Realtors will research the current condition and maintenance upkeep of your home as it compares to other homes that have recently sold. An experienced Realtor will also gather information on the changes in the neighborhood, zoning, specific property details (such as home size, lot size, house type, age, etc.), and current market trends to determine the true market value of a home. The market is fluid and can fluctuate dramatically over time, and therefore, a good real estate agent will be able to pinpoint an accurate market value in order to get top dollar for your home with the shortest listing time period possible, and will greatly reduce the chances of issues with the appraised value once the bank appraisal is completed.

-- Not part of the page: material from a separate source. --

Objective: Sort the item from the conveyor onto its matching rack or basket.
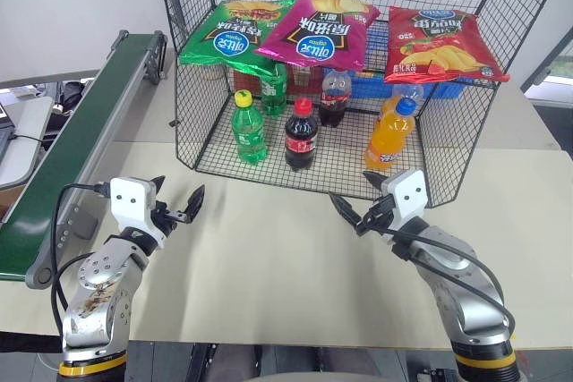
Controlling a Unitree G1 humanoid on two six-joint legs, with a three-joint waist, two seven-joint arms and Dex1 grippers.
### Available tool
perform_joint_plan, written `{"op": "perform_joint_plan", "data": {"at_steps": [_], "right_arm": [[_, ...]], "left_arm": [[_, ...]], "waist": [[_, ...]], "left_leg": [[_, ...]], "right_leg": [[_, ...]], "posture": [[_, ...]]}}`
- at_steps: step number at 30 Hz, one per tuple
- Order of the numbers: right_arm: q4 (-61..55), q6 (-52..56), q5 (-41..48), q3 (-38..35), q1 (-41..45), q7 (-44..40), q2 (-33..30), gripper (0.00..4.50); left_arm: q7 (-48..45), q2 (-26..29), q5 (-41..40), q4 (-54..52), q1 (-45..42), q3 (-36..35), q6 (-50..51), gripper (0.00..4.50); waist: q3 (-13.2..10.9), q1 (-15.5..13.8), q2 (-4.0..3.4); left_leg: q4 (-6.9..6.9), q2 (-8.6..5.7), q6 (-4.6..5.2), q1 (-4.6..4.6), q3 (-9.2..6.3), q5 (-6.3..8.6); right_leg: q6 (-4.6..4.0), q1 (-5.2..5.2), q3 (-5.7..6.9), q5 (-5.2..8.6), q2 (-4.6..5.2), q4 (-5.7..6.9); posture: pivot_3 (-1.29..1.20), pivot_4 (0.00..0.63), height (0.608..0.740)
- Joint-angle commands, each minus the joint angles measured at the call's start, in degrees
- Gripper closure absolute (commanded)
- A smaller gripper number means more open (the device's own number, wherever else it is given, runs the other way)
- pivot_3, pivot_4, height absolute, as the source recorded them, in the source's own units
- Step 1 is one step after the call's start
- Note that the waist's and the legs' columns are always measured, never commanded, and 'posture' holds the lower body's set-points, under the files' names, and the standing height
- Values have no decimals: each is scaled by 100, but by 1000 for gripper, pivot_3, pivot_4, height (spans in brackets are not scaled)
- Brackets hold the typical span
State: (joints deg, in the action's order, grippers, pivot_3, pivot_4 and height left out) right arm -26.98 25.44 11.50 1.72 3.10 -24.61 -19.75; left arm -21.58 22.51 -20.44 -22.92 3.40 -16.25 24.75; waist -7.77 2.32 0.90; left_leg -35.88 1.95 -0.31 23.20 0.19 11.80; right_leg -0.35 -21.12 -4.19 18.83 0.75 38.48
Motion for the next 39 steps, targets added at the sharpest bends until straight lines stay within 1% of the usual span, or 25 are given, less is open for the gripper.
{"op": "perform_joint_plan", "data": {"at_steps": [1,6,9,15,22,30,34,39], "right_arm": [[-137,-91,-7,12,25,123,83,38],[-77,-53,-56,159,352,263,279,38],[51,-129,-92,209,458,225,268,38],[143,-232,-126,249,494,164,227,38],[120,-229,-109,264,579,137,238,38],[-43,-152,208,184,663,-283,74,38],[28,-35,419,213,988,-495,49,38],[200,109,596,296,1362,-742,20,38]], "left_arm": [[-48,132,86,-92,-118,42,-156,0],[-88,173,92,92,-294,11,-262,0],[36,83,138,124,-442,53,-276,0],[-18,66,174,59,-276,88,-352,0],[-26,151,98,0,-370,55,-284,0],[119,182,-85,-438,57,-274,-8,0],[276,206,-246,-409,-9,-644,186,0],[232,377,-356,-367,-47,-825,299,0]], "waist": [[1,2,1],[1,22,0],[1,7,2],[1,6,2],[1,14,2],[1,15,2],[1,27,2],[1,8,2]], "left_leg": [[0,0,0,-2,1,0],[1,0,0,-2,2,0],[0,0,0,-3,1,0],[1,-2,0,1,0,0],[1,-1,0,-1,0,0],[2,0,0,-2,0,0],[0,1,0,-3,-1,0],[1,0,0,-2,-4,0]], "right_leg": [[0,1,0,0,0,0],[0,-2,-2,0,-3,1],[0,-2,0,0,-5,4],[0,-2,1,0,3,1],[0,-2,1,0,1,4],[0,-2,1,0,2,4],[0,-2,2,0,0,4],[0,-2,6,0,0,4]], "posture": [[0,150,740],[0,150,740],[0,150,740],[0,150,740],[0,150,740],[0,150,740],[0,150,740],[0,150,740]]}}
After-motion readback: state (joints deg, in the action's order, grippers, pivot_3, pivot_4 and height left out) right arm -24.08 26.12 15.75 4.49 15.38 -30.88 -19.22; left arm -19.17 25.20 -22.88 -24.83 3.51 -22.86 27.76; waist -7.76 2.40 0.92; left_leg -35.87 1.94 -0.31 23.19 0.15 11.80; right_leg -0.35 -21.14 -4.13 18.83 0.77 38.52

While the market value and the appraised value are very similar, an unlicensed professional can determine a market value, but the appraisal must be completed by a licensed appraiser. If a buyer is utilizing a mortgage, the bank will choose an appraiser to determine the appraised value prior to the lender approving the loan.
The purpose of the appraisal is to ensure that the sales price of a home is at fair market value or greater. If the appraisal comes up less than the market value (or more specifically, the value of the loan for the buyer), the buyer will need to try to negotiate a new sales price, contest the appraisal if your Realtor can produce comparables to justify the sales price, cover the difference by putting down a bigger down payment, or can simply cancel the contract and start the search all over again.

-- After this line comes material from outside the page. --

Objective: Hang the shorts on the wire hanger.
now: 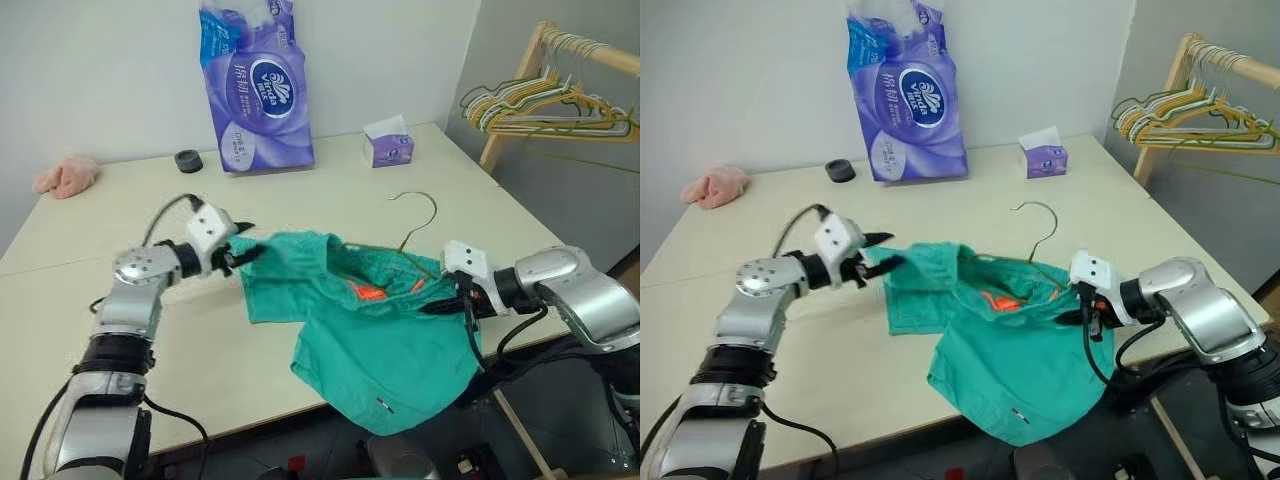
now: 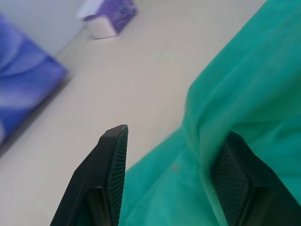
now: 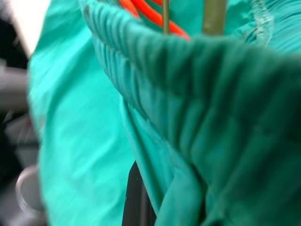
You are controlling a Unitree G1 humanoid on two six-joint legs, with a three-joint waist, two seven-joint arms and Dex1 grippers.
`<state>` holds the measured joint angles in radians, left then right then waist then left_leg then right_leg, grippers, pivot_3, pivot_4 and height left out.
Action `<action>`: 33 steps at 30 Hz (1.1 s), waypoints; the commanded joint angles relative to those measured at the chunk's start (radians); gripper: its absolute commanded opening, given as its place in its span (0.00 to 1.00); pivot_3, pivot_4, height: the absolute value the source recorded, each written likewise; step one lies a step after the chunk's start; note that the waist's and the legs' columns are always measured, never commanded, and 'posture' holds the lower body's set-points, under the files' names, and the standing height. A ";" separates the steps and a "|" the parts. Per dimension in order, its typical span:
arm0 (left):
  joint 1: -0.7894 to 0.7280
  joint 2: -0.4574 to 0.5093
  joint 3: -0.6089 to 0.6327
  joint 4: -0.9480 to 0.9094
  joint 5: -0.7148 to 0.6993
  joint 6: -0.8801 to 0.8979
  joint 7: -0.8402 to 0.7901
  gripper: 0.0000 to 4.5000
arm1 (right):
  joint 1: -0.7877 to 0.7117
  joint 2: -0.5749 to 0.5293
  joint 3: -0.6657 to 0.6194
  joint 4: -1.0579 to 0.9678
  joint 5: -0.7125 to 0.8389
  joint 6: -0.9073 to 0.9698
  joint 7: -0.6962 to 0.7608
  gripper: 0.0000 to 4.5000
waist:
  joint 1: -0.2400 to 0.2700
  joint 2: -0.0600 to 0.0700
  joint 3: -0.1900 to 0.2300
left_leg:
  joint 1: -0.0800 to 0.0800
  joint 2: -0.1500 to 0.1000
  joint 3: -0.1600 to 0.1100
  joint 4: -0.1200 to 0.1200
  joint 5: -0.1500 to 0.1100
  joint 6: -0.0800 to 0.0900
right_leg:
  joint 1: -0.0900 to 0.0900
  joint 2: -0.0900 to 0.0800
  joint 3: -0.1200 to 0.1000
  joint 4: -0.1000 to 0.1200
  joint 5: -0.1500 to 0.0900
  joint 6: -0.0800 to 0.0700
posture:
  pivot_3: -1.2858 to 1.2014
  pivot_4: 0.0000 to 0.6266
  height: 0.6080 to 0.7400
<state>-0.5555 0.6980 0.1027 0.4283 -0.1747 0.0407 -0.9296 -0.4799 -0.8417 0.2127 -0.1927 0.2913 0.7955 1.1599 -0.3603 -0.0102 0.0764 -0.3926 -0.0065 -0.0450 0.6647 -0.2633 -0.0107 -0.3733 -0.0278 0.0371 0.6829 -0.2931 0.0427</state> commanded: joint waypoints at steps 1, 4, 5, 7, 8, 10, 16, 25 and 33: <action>-0.018 0.021 0.052 -0.192 -0.159 0.175 -0.070 0.58 | 0.035 0.014 -0.080 -0.014 0.032 0.036 -0.067 0.00 | 0.005 0.000 0.000 | 0.000 0.000 0.000 0.000 0.000 0.000 | 0.000 0.000 0.000 0.000 0.000 0.000 | 0.36 0.08 1.00; 0.014 0.022 0.013 -0.358 -0.263 0.321 -0.146 0.58 | 0.090 0.030 -0.127 -0.038 0.053 0.081 -0.122 0.00 | 0.011 0.000 0.000 | -0.001 -0.001 0.001 0.001 0.000 0.000 | 0.000 -0.002 0.000 -0.001 0.000 0.000 | 0.36 0.08 1.00; 0.022 0.021 -0.003 -0.403 -0.293 0.368 -0.166 0.58 | 0.106 0.034 -0.140 -0.052 0.061 0.110 -0.141 0.00 | 0.011 0.000 0.000 | -0.001 -0.001 0.001 0.001 0.000 0.000 | 0.001 -0.002 0.000 -0.001 0.000 0.000 | 0.36 0.09 1.00; 0.016 -0.007 -0.050 -0.499 -0.369 0.474 -0.188 0.66 | 0.157 0.066 -0.199 -0.105 0.088 0.187 -0.218 0.00 | 0.013 0.000 0.000 | -0.001 -0.001 0.001 0.001 0.000 0.000 | 0.001 -0.001 0.000 -0.001 0.000 0.000 | 0.35 0.09 1.00; 0.010 -0.019 -0.069 -0.532 -0.394 0.510 -0.194 0.72 | 0.177 0.078 -0.225 -0.129 0.096 0.213 -0.249 0.00 | 0.012 0.000 0.000 | -0.001 -0.001 0.001 0.001 0.000 0.000 | 0.001 -0.001 0.000 -0.001 0.000 0.000 | 0.35 0.09 1.00; -0.004 -0.039 -0.103 -0.583 -0.428 0.557 -0.209 0.82 | 0.210 0.088 -0.272 -0.175 0.107 0.269 -0.299 0.00 | 0.008 0.000 0.000 | -0.001 -0.001 0.001 0.001 0.000 0.000 | 0.001 -0.001 0.000 0.000 0.000 0.000 | 0.34 0.10 1.00; -0.091 -0.115 -0.205 -0.566 -0.435 0.558 -0.276 1.00 | 0.275 0.072 -0.510 -0.308 0.177 0.556 -0.413 0.00 | -0.001 0.001 0.000 | -0.001 -0.001 0.001 0.000 0.000 0.000 | 0.001 0.006 0.001 -0.001 0.000 0.000 | 0.31 0.12 1.00; -0.229 -0.343 -0.326 -0.341 -0.158 0.200 -0.157 1.00 | 0.387 0.078 -0.869 -0.422 0.078 0.775 -0.609 0.00 | -0.057 0.001 0.001 | 0.000 -0.001 0.007 -0.001 -0.001 0.001 | 0.001 0.006 0.005 -0.003 -0.004 0.006 | 0.26 0.16 1.00; -0.349 -0.530 -0.374 -0.205 -0.002 0.054 0.000 1.00 | 0.170 0.009 -0.856 -0.291 -0.038 0.777 -0.784 0.00 | -0.181 0.001 0.005 | -0.001 -0.001 0.016 -0.002 -0.007 0.011 | 0.003 0.005 0.011 -0.004 -0.008 0.011 | 0.25 0.18 1.00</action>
<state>-0.8697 0.1814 -0.2648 0.2136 -0.2058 0.1319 -0.9633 -0.2571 -0.7880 -0.6388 -0.5054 0.2868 1.6027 0.4121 -0.5411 -0.0092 0.0814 -0.3924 -0.0081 -0.0266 0.6626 -0.2714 0.0028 -0.3703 -0.0235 0.0478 0.6783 -0.3024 0.0554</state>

The bank will require an appraisal in case the homeowner defaults on their mortgage, forcing the lender to sell the home and get their money back. And because the market fluctuates, sometimes in short periods of time, the home could have had a value at the time of listing, and a different value at the time of appraisal. That’s the trouble of it.
An appraisal can also be needed from a seller in an area with little comparables, to help determine a list price, or really for anyone else that needs a professional value opinion. The process that an appraiser uses to obtain the appraised value is quite similar to that of the Realtor when obtaining the market value, but it is still just a value opinion, therefore you could order an appraisal from 5 different appraisers, and come back with 5 different figures.

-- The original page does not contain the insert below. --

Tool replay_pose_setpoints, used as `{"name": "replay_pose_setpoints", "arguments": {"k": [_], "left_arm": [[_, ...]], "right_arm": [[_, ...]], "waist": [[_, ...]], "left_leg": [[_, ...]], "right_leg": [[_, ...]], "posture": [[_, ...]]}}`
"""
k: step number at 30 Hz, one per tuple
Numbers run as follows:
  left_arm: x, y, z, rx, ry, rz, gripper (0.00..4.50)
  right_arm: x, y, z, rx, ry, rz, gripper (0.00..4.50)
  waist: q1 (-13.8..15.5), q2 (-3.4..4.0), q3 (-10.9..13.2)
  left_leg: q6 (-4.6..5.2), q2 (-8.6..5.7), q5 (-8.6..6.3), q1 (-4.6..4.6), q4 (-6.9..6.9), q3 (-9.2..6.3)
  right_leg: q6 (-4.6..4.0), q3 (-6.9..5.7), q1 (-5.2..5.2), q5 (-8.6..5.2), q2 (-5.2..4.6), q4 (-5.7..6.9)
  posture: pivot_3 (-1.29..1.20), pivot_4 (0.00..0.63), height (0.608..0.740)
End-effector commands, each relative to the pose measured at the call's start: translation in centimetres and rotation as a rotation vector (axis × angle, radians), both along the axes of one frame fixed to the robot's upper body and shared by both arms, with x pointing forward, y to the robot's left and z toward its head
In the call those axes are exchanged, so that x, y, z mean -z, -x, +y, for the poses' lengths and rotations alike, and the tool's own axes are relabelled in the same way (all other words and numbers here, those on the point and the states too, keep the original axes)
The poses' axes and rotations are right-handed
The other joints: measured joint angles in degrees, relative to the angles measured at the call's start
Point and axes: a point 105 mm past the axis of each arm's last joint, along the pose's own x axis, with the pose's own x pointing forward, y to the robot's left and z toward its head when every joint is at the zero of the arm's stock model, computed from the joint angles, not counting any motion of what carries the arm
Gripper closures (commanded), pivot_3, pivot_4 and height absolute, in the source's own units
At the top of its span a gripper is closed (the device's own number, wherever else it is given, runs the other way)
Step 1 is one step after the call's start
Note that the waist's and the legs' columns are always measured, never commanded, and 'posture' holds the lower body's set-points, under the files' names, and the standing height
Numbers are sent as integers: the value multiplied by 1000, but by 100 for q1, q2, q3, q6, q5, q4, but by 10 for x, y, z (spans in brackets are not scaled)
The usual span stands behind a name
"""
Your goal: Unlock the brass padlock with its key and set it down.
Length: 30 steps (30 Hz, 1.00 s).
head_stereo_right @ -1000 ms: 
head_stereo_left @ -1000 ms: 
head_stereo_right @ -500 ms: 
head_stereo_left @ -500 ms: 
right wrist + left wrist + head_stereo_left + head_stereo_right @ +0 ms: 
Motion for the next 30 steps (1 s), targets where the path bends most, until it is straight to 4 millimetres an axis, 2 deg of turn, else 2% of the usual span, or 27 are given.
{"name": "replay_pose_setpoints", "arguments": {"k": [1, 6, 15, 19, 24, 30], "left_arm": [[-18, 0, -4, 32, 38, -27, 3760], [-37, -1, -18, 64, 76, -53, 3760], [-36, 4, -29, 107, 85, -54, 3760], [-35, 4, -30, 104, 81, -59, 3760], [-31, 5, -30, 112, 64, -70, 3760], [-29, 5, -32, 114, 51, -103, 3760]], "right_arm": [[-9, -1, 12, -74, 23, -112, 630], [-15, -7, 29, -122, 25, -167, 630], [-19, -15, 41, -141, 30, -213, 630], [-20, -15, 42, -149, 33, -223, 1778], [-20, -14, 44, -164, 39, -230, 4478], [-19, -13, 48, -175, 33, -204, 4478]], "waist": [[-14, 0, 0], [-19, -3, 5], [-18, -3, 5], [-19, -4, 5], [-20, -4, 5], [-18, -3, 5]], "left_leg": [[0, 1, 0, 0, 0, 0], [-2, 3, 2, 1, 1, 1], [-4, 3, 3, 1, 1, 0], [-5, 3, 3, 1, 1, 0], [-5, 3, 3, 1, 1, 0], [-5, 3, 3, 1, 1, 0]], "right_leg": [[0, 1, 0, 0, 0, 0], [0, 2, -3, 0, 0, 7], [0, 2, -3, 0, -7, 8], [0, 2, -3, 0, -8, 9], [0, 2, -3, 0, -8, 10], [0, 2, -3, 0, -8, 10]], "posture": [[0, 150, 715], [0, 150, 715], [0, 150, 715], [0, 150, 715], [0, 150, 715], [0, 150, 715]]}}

There is also a replacement value (how much it would cost to rebuild your home, including the structure, systems, finishes, appliances, etc., and not including the land price), but because this is typically only needed for insurance purposes, and it isn’t the value of your home as it stands today, we will not go into great detail here. Visit your insurance agent for more information on this.
In order to determine which valuation method you need to look at, you first must determine your intent for needing your home valued. If you need to know how much your property taxes will be, you will need to know your home’s assessed value. If you are trying to find a list price (as the seller), or the offer price (as the buyer), you will need to either obtain the market value from the Realtor, or in cases where there aren’t very many comps, sometimes an appraisal from an appraiser.
And if you need bank approval for a loan as a buyer, or are having a hard time finding comps as a seller, you will need to consider the appraised value. Each property has unique value, and each method of valuation uses a different approach to determine that value.
When in doubt, it’s highly recommended that you consult your real estate agent for expert advice to navigate the nuances of home values. It’s the smartest strategy to protect yourself financially and make a wise real estate investment.